Resultado do 4º trimestre confirma expansão da carteira de crédito, avanço em serviços e seguros e manutenção da qualidade dos ativos; banco projeta crescimento moderado em 2026
O Itaú Unibanco fechou 2025 com lucro recorrente gerencial de R$ 46,8 bilhões, alta de 13,1% em relação a 2024, segundo a apresentação de resultados do quarto trimestre divulgada nesta quarta-feira (5). No 4T25, o lucro recorrente somou R$ 12,3 bilhões, crescimento de 3,7% frente ao trimestre anterior e de 13,2% na comparação anual .
O retorno sobre o patrimônio (ROE) recorrente gerencial alcançou 23,4% em 2025, com avanço consistente ao longo do ano, enquanto o índice de eficiência recuou para 38,8%, refletindo ganhos operacionais, maior escala e disciplina de custos. No quarto trimestre, o índice ficou em 38,9%, com melhora tanto no Brasil quanto no consolidado.
A carteira de crédito total atingiu R$ 1,49 trilhão em dezembro, crescimento de 6,3% em relação a setembro e de 6,0% em 12 meses, desconsiderando o efeito cambial. O destaque foi o segmento de micro, pequenas e médias empresas (MPMEs), com expansão anual de 11%, além do crédito imobiliário, que avançou 12,8% em 12 meses, consolidando o banco como líder entre os privados nesse mercado .
A margem financeira com clientes somou R$ 121,1 bilhões no ano, alta de 12,1%, sustentada pelo crescimento do volume de crédito e pelo mix de produtos. Já a margem com o mercado recuou, refletindo menor contribuição de tesouraria em um ambiente de juros elevados e menor volatilidade.
As receitas de serviços e o resultado de seguros totalizaram R$ 58,3 bilhões em 2025, crescimento de 6,3% sobre o ano anterior. O desempenho foi puxado por administração de recursos, adquirência e seguros, cujo resultado recorrente avançou mais de 20% no período, reforçando a diversificação das fontes de receita do banco .
Do lado do risco, a qualidade da carteira permaneceu controlada. O índice de inadimplência acima de 90 dias encerrou dezembro em 2,0% no consolidado, estável ao longo do ano, mesmo com maior crescimento em linhas de crédito para empresas e pessoas físicas. O custo do crédito fechou 2025 em R$ 36,6 bilhões, alta de 6,1%, mas dentro do guidance divulgado anteriormente.

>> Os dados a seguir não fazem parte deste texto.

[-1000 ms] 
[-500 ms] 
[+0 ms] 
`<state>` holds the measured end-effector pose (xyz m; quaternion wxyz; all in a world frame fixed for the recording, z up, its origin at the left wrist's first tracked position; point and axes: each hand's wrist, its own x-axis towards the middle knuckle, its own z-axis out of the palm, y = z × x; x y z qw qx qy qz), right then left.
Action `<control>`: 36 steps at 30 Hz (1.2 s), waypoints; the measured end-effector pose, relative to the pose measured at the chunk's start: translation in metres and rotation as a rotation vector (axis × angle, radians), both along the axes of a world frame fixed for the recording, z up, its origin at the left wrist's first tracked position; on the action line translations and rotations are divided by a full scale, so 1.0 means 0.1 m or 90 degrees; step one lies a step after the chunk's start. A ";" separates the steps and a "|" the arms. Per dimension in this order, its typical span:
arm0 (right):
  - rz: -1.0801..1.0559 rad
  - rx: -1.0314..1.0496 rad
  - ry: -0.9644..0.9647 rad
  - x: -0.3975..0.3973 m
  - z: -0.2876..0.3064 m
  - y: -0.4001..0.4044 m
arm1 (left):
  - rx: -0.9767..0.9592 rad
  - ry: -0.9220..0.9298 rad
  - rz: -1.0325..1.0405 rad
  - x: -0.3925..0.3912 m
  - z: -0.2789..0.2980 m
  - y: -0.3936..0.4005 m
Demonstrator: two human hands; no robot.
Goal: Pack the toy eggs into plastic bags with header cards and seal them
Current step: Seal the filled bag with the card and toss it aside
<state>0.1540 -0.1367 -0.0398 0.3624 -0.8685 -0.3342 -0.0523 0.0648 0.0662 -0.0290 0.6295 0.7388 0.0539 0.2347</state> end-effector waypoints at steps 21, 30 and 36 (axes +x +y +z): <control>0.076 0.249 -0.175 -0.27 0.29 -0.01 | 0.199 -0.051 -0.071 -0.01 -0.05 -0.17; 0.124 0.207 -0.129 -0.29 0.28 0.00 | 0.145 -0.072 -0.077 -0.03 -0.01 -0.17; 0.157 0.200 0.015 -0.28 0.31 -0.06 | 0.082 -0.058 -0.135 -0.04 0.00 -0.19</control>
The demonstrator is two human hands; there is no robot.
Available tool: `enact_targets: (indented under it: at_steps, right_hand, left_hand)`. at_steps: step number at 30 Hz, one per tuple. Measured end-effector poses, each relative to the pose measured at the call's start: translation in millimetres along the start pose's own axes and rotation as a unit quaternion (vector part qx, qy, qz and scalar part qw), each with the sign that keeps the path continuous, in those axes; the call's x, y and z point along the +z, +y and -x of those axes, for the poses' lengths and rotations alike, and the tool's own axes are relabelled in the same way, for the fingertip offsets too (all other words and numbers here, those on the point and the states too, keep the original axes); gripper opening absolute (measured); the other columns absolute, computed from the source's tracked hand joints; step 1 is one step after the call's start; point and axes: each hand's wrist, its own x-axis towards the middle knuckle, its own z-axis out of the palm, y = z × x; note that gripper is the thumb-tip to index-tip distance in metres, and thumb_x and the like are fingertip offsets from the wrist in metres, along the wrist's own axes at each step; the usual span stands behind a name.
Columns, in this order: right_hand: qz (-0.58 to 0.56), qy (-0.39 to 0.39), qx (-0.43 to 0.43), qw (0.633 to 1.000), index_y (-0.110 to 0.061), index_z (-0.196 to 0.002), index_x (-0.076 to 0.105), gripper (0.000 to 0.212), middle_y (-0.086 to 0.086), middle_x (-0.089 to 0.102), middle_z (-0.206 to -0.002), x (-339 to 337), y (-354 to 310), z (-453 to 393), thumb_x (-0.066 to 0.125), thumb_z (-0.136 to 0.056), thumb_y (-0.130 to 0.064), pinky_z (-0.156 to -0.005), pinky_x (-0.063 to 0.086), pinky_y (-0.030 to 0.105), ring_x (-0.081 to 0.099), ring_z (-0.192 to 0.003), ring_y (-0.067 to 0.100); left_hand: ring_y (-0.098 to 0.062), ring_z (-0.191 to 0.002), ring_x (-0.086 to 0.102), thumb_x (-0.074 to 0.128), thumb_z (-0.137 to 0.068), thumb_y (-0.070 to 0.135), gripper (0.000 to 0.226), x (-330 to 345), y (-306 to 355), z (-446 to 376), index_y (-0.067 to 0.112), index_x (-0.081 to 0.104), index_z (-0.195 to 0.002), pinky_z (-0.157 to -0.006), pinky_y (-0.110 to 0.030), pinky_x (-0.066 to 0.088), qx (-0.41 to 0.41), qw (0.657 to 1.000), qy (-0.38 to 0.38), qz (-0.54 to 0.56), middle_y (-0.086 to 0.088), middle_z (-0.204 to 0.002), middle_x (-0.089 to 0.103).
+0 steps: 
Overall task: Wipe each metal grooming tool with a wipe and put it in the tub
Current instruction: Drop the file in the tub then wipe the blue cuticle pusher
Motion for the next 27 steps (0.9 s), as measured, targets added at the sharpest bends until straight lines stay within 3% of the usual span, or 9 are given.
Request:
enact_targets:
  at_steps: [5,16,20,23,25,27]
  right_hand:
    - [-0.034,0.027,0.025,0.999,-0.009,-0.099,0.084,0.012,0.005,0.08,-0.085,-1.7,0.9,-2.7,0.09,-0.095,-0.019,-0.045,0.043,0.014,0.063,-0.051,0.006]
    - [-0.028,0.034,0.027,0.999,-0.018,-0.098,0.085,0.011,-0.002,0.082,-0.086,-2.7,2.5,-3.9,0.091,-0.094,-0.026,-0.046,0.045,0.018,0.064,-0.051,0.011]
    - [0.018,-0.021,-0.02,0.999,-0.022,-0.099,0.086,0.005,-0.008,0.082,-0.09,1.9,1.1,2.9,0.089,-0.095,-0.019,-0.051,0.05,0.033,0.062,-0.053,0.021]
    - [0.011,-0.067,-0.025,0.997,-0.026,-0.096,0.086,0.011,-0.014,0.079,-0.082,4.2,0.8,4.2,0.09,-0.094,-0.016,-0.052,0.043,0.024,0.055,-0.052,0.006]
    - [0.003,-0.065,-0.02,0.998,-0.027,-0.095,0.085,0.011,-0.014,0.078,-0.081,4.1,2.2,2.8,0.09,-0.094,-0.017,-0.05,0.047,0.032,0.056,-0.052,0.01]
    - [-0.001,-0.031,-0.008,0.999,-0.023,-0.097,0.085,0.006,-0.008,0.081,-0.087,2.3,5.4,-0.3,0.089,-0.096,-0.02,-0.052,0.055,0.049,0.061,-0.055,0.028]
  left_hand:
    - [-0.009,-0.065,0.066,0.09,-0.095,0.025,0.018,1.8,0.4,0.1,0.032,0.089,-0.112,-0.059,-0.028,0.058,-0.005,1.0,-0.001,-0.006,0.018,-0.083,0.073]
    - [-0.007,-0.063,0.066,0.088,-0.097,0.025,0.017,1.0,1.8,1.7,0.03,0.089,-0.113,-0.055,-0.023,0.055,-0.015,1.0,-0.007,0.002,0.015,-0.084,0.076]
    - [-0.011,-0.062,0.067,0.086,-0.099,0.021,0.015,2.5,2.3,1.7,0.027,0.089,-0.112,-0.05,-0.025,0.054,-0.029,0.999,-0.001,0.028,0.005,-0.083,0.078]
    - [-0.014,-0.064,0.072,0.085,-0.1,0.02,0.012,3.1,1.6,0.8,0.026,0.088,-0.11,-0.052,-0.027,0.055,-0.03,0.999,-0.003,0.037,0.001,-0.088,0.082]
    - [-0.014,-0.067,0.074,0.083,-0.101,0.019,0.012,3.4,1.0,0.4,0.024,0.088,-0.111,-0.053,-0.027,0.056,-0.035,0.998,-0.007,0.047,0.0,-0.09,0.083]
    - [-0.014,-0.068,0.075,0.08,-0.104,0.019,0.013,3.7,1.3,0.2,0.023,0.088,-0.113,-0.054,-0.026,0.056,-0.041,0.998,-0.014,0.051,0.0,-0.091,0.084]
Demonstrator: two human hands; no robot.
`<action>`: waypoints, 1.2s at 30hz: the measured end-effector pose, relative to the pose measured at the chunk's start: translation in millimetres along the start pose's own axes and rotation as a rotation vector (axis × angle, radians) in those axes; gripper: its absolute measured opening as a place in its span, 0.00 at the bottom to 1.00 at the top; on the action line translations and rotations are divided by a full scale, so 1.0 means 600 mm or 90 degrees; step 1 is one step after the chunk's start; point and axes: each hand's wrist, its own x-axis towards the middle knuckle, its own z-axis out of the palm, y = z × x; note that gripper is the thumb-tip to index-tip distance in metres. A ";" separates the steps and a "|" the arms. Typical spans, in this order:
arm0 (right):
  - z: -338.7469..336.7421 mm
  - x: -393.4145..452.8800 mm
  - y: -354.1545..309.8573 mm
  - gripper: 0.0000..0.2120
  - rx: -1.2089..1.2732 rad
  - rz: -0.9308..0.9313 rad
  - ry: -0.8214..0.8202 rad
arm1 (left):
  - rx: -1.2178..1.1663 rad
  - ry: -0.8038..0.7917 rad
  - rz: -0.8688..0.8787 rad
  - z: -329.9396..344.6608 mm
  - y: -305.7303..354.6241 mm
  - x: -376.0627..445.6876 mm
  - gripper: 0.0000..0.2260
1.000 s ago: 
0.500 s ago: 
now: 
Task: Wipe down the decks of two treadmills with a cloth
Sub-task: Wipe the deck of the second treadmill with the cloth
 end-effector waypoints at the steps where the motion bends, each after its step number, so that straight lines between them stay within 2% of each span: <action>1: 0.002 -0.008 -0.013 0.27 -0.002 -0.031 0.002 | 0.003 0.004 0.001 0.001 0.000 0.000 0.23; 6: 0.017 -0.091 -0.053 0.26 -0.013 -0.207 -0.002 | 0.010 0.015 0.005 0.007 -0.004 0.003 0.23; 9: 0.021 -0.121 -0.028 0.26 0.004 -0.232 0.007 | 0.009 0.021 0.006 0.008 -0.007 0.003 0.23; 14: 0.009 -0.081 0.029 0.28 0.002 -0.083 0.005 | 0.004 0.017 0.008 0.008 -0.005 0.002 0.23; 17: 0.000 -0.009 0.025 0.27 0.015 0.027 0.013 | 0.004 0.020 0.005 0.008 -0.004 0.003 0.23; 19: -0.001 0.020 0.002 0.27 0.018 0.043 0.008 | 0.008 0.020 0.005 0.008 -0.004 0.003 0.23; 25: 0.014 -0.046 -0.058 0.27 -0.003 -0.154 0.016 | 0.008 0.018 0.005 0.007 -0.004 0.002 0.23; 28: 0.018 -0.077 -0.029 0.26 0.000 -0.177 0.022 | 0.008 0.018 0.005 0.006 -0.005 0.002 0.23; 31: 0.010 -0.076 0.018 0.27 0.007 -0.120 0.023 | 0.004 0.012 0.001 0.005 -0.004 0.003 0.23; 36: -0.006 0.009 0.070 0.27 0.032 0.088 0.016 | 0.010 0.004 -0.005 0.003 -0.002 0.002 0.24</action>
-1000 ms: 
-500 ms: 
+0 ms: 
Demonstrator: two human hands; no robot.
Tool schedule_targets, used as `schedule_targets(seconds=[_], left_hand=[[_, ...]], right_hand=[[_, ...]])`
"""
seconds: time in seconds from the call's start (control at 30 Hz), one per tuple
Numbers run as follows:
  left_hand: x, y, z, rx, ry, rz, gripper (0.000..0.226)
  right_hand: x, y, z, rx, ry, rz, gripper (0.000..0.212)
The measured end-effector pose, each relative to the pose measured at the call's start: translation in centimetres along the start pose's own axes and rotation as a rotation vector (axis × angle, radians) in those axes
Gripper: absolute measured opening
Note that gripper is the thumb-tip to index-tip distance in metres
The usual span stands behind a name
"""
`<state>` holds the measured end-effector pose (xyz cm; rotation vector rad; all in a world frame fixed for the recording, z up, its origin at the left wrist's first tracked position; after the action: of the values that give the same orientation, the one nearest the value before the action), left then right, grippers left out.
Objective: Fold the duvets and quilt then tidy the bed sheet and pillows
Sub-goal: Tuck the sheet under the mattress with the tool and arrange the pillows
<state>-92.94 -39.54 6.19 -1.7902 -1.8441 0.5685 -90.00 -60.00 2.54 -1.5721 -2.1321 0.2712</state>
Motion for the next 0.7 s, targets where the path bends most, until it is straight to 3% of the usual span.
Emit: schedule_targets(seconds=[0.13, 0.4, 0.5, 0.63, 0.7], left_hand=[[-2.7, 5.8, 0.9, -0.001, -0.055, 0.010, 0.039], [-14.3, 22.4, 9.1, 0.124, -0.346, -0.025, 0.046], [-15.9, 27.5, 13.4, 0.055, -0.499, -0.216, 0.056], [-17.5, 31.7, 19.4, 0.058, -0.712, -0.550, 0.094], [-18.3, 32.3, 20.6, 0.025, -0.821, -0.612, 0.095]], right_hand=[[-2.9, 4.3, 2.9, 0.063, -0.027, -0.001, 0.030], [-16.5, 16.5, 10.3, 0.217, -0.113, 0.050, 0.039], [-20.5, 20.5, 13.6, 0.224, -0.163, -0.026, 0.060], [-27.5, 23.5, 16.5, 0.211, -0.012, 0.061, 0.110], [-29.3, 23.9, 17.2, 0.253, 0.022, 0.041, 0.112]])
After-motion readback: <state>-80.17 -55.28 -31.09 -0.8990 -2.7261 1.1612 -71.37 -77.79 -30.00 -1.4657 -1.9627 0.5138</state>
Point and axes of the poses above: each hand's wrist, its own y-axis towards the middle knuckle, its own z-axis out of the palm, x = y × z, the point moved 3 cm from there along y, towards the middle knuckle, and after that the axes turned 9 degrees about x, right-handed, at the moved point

Para 2026, o Itaú projeta crescimento da carteira de crédito total entre 5,5% e 9,5%, com expansão um pouco maior no Brasil, entre 6,5% e 10,5%. A expectativa é de receitas de serviços e seguros entre R$ 38,5 bilhões e R$ 43,5 bilhões, enquanto o custo do crédito deve crescer entre 1,5% e 5,5%, sinalizando manutenção da cautela diante de um cenário macroeconômico ainda restritivo .
O guidance considera um ambiente de desaceleração gradual da economia, com inflação mais próxima da meta e juros ainda elevados no início do ano. Para investidores, os números reforçam a capacidade do Itaú Unibanco de sustentar rentabilidade elevada, com crescimento seletivo do crédito, controle de custos e foco em criação de valor, mesmo em um ciclo macroeconômico mais desafiador.